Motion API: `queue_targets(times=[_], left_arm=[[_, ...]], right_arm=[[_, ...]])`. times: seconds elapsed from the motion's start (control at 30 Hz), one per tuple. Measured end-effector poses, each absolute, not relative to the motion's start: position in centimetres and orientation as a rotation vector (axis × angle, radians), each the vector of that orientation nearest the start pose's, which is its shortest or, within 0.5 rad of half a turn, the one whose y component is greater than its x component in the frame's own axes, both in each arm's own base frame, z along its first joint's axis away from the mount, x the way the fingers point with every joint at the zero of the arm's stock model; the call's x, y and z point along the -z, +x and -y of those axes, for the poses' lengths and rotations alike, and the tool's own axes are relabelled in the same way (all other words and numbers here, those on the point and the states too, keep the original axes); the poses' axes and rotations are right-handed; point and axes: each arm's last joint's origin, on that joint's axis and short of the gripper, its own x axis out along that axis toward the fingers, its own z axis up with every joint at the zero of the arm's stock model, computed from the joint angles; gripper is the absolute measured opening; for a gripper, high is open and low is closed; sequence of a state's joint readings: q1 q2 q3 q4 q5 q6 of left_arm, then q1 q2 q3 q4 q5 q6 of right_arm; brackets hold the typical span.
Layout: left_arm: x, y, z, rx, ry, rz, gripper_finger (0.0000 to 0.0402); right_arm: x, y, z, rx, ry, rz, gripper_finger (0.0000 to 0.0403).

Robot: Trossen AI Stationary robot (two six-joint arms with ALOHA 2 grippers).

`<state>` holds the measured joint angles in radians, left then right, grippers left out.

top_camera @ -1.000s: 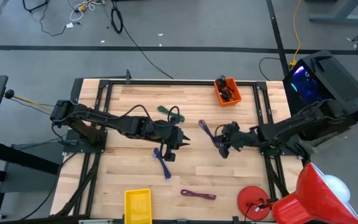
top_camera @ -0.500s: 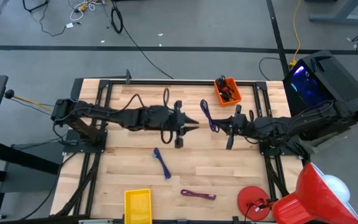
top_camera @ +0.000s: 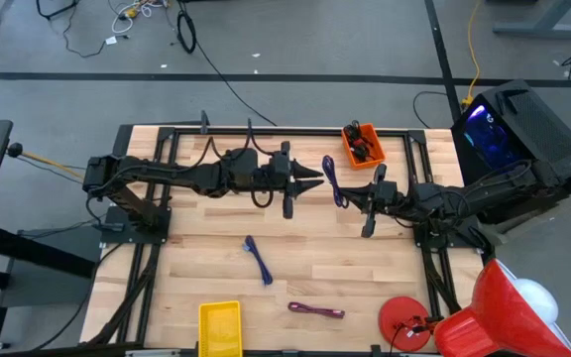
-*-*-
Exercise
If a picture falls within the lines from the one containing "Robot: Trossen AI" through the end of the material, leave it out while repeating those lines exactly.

Reply
Robot: Trossen AI Stationary robot (two six-joint arms with ALOHA 2 grippers).

`<state>` holds the measured joint angles in radians, left then right, grippers left out.

top_camera @ -1.000s: 
top_camera @ -0.500s: 
top_camera @ +0.000s: 

The response to the exercise is now complete.